BLKNSLVR 3 hours ago | parent | next [-]

Fair point, but I'm not sure if that was ever a boundary they wouldn't cross, but for 'a little while now' I'd say it doesn't matter.

From outside the US I should be using a VPN end-point within the US, so that my browsing traffic doesn't hit the NSA - only my encrypted VPN traffic does.

kyboren 2 hours ago | parent [-]

> my browsing traffic doesn't hit the NSA - only my encrypted VPN traffic does

I mean, let's be real.

All known US VPN servers and Tor exit nodes--and probably all US Tor relays regardless of exit policy--are going to be considered a totally legitimate "communications facility" target for the warrantless wiretapping system due to exactly the scenario you just posited.

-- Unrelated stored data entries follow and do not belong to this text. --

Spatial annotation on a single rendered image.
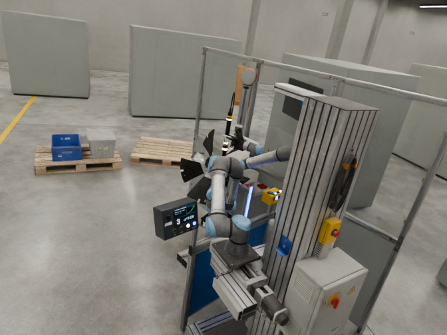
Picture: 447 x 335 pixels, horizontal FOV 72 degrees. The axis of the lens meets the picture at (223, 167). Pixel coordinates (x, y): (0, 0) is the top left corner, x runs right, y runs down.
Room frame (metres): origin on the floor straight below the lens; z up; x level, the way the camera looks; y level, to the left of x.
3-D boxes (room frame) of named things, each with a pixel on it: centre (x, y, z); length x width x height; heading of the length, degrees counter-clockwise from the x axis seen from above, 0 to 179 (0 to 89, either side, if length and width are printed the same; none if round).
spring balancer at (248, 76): (3.09, -0.11, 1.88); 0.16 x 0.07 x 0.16; 80
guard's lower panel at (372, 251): (2.89, -0.50, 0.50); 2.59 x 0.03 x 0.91; 45
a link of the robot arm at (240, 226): (1.54, -0.15, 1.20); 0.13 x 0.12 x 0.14; 99
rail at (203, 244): (2.06, -0.17, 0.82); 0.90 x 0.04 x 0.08; 135
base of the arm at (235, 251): (1.54, -0.16, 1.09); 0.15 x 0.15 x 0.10
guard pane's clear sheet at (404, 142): (2.89, -0.50, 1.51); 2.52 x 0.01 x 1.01; 45
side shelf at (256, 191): (2.86, -0.29, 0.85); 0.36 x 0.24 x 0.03; 45
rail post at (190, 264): (1.75, 0.13, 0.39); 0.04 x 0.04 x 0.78; 45
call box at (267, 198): (2.34, -0.45, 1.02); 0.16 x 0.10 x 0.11; 135
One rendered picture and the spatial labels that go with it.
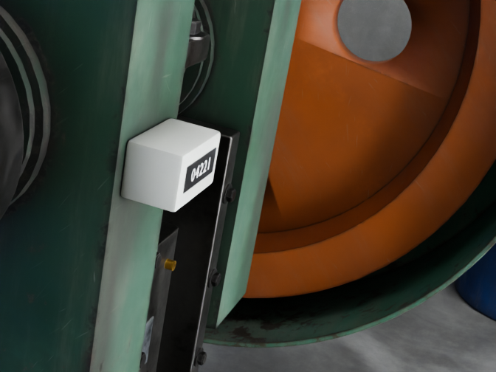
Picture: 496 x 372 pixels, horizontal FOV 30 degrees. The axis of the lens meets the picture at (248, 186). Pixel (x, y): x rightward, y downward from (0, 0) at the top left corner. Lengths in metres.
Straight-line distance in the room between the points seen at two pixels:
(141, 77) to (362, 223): 0.57
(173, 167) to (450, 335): 2.92
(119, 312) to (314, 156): 0.52
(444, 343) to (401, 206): 2.31
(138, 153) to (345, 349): 2.62
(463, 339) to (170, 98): 2.88
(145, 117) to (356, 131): 0.54
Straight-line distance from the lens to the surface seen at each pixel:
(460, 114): 1.06
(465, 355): 3.35
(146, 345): 0.90
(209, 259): 0.89
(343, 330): 1.13
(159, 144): 0.59
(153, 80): 0.61
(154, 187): 0.59
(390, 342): 3.29
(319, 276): 1.15
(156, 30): 0.59
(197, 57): 0.76
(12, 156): 0.55
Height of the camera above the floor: 1.52
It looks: 20 degrees down
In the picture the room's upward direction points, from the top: 10 degrees clockwise
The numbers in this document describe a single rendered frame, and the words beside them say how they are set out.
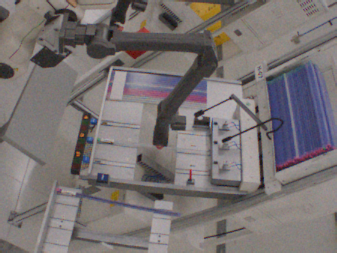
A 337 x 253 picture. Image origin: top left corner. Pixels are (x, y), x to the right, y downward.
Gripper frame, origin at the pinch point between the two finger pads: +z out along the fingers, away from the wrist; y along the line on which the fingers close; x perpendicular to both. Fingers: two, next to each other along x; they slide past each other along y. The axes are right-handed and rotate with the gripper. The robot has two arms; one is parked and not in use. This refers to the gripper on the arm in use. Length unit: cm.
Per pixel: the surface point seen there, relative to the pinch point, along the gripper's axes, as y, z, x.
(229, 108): 29.6, 1.3, -33.3
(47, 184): 7, 65, 66
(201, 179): -14.2, 1.2, -20.2
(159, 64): 124, 67, 6
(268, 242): 20, 149, -100
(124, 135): 4.5, 1.0, 16.7
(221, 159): -6.3, -4.7, -27.8
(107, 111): 17.7, 1.0, 27.3
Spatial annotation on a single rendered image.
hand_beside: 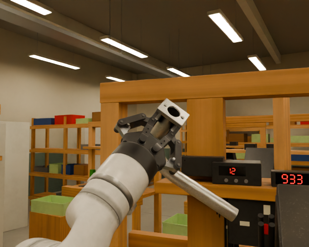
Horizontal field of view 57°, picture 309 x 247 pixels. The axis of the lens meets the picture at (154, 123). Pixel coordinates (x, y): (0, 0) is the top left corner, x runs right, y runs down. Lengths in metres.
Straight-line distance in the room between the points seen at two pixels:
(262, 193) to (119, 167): 0.65
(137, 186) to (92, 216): 0.08
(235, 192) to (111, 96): 0.64
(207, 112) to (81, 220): 0.83
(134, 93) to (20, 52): 8.00
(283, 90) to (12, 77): 8.16
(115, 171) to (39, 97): 8.87
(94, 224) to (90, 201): 0.03
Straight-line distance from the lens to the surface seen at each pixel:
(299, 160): 7.73
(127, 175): 0.40
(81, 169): 6.71
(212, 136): 1.10
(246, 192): 0.98
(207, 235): 1.16
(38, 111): 9.17
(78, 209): 0.37
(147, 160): 0.43
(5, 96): 8.62
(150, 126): 0.49
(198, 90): 1.12
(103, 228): 0.37
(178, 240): 1.29
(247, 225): 1.02
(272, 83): 1.11
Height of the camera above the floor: 1.70
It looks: 3 degrees up
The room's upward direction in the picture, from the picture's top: straight up
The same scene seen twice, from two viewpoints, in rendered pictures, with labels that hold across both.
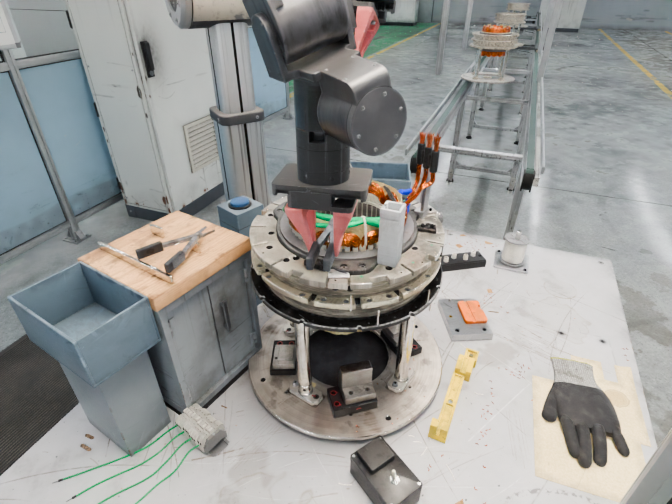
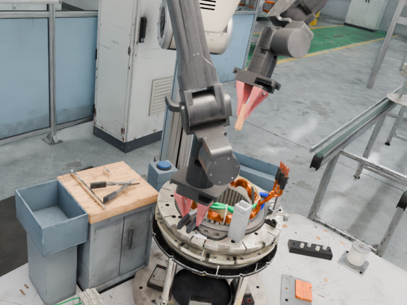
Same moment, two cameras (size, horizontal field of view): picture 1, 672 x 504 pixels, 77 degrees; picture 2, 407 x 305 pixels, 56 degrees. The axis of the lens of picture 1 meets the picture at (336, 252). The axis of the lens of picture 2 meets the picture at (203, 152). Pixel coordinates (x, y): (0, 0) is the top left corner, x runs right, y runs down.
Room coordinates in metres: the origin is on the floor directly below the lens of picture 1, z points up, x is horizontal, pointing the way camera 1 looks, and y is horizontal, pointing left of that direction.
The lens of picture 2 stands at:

From that perspective you'd be better off using US residential proxies. Of course, while they'll never admit it in court, NSA just does whatever they want, laws be damned, and are almost certainly logging everything. So while such a scheme might theoretically hinder the introduction of evidence in a court case, it doesn't really matter; NSA is still gonna see your traffic and they're still gonna either drone strike you or "parallel construction" your ass, anyway.

linkregister an hour ago | parent [-]

> NSA just does whatever they want, laws be damned, and are almost certainly logging everything

When you share the evidence for this, it will be international news.

vintermann 3 hours ago | parent | prev [-]

Seems a bit optimistic to think they actually care whether they have that permission or not.